Tom M. Mitchell, Machine Learning, 1997
Another definition is:
Machine learning is programming computers to optimize a performance criterion using example data or past experience.
Introduction to Machine Learning, Second Edition, MIT Press
There are many models of Machine Learning, in general any machine learning problem can be assigned to two broad classifications – “Supervised Learning” and “Unsupervised Learning”. In Supervised Learning, “right answers” are already given for machine to produce more right answers. The problems are categorised into two subgroups – “Regression” and “Classification”. The difference between these groups is the output value, where Regression provide continuous output values while Classification go with a discrete ones. For instance:
(a) Regression – Given size of houses, we have to predict their prices based on a given data set.
(b) Classification – Given a patient with a tumor, we have to predict whether the tumor is malignant or benign.

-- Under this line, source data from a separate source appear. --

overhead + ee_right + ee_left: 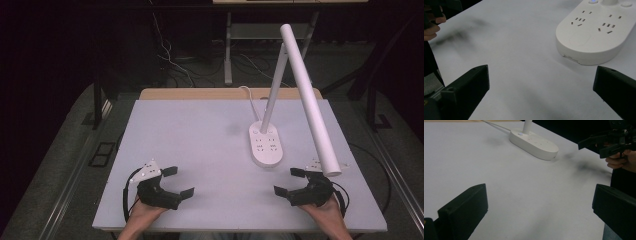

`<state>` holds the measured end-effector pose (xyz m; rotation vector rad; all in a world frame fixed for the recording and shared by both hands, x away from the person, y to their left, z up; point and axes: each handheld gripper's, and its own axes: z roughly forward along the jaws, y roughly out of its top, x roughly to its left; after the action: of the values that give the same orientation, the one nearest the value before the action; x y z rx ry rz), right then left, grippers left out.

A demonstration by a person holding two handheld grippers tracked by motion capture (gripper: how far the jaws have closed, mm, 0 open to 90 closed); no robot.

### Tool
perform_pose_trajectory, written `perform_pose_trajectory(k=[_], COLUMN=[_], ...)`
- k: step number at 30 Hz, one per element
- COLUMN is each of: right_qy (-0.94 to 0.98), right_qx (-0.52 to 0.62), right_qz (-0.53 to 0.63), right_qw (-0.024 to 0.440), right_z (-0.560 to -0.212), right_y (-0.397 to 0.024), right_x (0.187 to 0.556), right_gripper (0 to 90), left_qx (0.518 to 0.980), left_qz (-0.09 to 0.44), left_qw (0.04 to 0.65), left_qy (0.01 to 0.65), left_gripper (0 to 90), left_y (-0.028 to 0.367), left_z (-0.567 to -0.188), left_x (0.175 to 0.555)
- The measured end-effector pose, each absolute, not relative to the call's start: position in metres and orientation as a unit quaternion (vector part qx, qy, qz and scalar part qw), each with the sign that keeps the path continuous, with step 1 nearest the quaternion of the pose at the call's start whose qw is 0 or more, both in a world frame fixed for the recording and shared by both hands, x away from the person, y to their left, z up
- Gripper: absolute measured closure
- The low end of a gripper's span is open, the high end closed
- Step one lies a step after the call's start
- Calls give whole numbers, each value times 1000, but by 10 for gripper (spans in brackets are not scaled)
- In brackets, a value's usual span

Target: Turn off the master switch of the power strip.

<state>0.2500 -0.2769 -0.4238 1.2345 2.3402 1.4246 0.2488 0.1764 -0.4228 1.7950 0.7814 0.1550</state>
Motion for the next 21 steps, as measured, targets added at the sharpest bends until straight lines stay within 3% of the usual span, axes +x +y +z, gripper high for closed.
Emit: perform_pose_trajectory(k=[21], right_qy=[781], right_qx=[410], right_qz=[467], right_qw=[64], right_z=[-423], right_y=[-278], right_x=[249], right_gripper=[0], left_qx=[777], left_qz=[61], left_qw=[537], left_qy=[322], left_gripper=[0], left_y=[172], left_z=[-423], left_x=[248])
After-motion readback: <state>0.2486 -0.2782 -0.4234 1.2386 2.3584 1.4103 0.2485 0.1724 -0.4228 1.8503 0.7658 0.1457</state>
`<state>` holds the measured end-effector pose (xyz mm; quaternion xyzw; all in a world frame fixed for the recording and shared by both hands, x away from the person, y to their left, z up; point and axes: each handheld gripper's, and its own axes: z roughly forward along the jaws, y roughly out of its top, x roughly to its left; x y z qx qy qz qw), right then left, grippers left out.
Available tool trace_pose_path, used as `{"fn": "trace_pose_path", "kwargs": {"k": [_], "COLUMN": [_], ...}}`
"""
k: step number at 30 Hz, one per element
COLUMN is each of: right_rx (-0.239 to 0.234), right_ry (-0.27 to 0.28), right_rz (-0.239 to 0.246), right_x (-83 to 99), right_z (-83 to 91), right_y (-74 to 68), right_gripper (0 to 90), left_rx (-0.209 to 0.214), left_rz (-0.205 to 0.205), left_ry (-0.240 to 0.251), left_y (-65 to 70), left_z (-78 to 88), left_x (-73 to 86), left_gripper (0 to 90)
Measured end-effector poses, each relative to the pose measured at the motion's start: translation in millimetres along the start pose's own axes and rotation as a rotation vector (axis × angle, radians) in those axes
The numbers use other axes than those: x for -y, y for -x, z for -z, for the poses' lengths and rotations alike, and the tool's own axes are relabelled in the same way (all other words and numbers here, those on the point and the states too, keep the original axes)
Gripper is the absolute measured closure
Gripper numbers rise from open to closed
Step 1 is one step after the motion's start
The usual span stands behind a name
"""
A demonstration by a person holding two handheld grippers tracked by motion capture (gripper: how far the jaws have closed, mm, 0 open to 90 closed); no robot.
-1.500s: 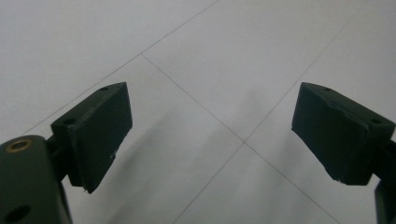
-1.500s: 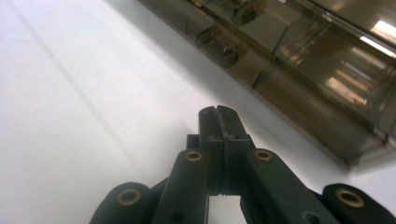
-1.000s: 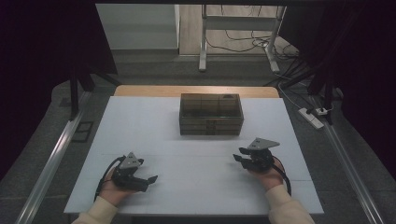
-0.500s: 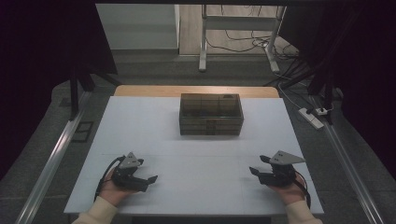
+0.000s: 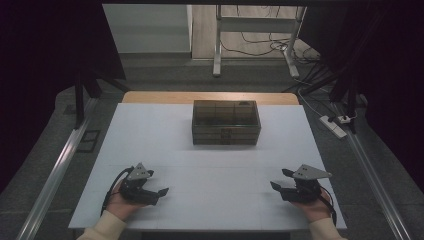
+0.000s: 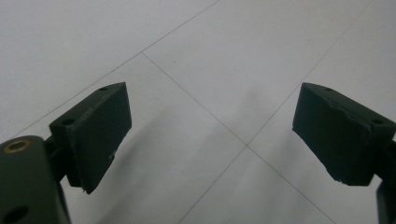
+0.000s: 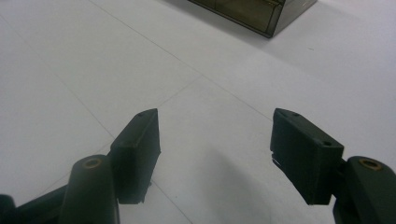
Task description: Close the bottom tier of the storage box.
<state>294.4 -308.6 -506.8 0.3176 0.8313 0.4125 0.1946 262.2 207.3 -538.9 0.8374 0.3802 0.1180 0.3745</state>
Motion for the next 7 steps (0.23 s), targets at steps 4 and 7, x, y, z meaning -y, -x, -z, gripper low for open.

Figure 1. Supervised Learning – Classification vs. Regression
In contrast, in Unsupervised Learning, machine will be given data set only and nothing more, then it has to find the structure, the pattern of the data. Clustering algorithm is a representative of this model of Machine Learning. For example, take a collection of 1,000,000 different genes, and find a way to automatically group these genes into groups that are somehow similar or related by different variables, such as lifespan, location, roles, and so on.
Figure 2. Supervised Learning (Classification) vs. Unsupervised Learning (Clustering)
There are more models around such as Reinforce Learning, Deep Learning but we may talk about them later.